Paul Heaton and Jacqui Abbott returned to Belfast, a 4th concert since 2014, for a concert at The Limelight, a venue they last played in June 2014, with their last two Belfast concerts being in Ulster Hall.
It was billed as an early show, with Heaton and Abbot on stage just after 8.30pm. The crowd were ready for it, the venue packed as the support act took the stage.
Members of their backing band casually wandered onto the stage, with drums and keyboards kicking off proceedings. It looked like a false start as the crowd waited for Heaton and Abbott to appear, before they eventually appeared.
The crowd were clapping and and footstomping along, as they did for most of the concert.
Heaton stated that this was the 25th time he’d performed in Belfast, before clarifying that he just made that stat up, and didn’t actually know how many times he had performed there. He did comment that he preferred coming to Belfast in the 80s and 90s when nobody else did, commenting that the same people who were shocked at them visiting the city are now talking about how cool it is now.
As he introduced Old Red Eyes Is Back, he dedicated it to the people of Belfast.
He did also say that it was 30 years since he was first in Belfast, a Pearl Anniversary, and suggests that an appropriate present would be a Pearl Heaton CD.
We were treated to some forgotten Beautiful South classics such as Blackbird On The Wire and The Table. The Table is one of my favourite Beautiful South songs, but it didn’t chart that high due to it being the fourth single from Quench.
At the grand old age of 55, Heaton has passed his driving test, he proudly told the audience, at the fourth time of asking with only one minor. He then proceeded to introduce the backing band and Jacqui Abbott by what car they drive.
The reason why the introductions were taking place mid concert were that, according to Heaton, the tour had been jinxed so far. One of Jacqui Abbott’s friends fell in the shower and had to go to hospital, while the previous night was described as a disaster, but no reason was given why.
The previous night, they were doing a concert in Cork. So, if any Corkonians can fill me in, feel free to do so.
At the start of Rotterdam, Heaton disappeared as this was a song sung solely by Abbott, but he then reappeared to play harmonica at the end.
As with their previous gigs, we delved into Paul Heaton’s back catalogue with The Housemartins and The Beautiful South. With so many songs to choose from, it’s natural that people would be disappointed at not hearing all of their favourites.
Five Get Over Excited, You Keep It All In, Don’t Marry Her and Good As Gold were all on the setlist, that would have kept a lot of people happy.
We also got Perfect Ten, with disco style drums and guitar, allowing Heaton to show off his dad dancing. Abbott was also getting involved. I’m not sure what the woman version of dad dancing is. Mum moving?
It wasn’t planned, but it was a happy accident, but I ended up being surrounded by people who were shorter than me, meaning I got a clear view. Also, everyone in the crowd was so sound, footstomping and clapping away.
You don’t realise how much a dead on audience adds to the enjoyment of a concert until you’re at a concert and surrounded by shitebags.

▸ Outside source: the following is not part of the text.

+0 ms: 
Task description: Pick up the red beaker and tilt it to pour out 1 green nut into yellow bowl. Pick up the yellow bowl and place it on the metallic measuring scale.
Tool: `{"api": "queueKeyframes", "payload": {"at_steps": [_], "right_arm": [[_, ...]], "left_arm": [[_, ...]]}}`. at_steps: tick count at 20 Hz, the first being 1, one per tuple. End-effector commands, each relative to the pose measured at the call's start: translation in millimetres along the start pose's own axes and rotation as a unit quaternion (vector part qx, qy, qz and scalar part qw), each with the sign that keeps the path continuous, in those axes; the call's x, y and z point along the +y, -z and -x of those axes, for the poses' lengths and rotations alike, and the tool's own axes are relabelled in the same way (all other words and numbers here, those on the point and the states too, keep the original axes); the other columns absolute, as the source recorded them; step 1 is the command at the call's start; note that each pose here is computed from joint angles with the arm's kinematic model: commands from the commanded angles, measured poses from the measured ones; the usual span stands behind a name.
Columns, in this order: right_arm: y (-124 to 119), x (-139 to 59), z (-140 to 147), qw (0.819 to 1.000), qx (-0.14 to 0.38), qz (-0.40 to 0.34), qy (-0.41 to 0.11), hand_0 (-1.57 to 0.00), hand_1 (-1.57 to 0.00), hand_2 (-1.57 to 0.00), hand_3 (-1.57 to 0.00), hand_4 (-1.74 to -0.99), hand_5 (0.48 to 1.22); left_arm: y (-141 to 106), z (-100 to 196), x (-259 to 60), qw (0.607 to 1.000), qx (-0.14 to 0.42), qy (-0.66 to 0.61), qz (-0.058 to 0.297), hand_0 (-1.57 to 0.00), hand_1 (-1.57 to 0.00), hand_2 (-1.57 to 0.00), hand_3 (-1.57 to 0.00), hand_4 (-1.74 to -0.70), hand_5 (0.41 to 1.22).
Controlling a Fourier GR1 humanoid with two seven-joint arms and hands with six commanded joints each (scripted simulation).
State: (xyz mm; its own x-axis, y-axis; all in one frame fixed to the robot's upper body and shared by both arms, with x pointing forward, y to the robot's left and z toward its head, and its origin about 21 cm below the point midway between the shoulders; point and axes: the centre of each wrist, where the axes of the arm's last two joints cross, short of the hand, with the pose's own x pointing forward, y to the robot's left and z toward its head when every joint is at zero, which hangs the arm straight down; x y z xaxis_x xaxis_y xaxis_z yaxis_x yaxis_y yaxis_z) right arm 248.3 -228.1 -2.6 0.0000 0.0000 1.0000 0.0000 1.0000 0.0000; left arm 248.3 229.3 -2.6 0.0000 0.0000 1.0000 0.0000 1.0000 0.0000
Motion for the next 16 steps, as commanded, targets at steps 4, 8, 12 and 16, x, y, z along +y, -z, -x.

Thankfully, this was shitebag free.
They were enjoying themselves so much, they lost track of time, and announced they didn’t have long left due to a curfew set by the venue. It was a nice set-up as Heaton asked what the time was, answering his own question that it was Happy Hour.
Because of this, there wasn’t going to be a long encore, just the one song. With only a little time left, it was perhaps apt that they played A Little Time, a country/rockabilly/boogie woogie version of it.
As they left the stage, Heaton told the crowd “See you soon”.
So, touring in 2018?
If so, hopefully, someone from Belsonic is getting ready to book them. I quite fancy a bit of toetapping in the sunshine at Ormeau Park next June.
Ok, sunshine in June in Belfast is a bit ambitous.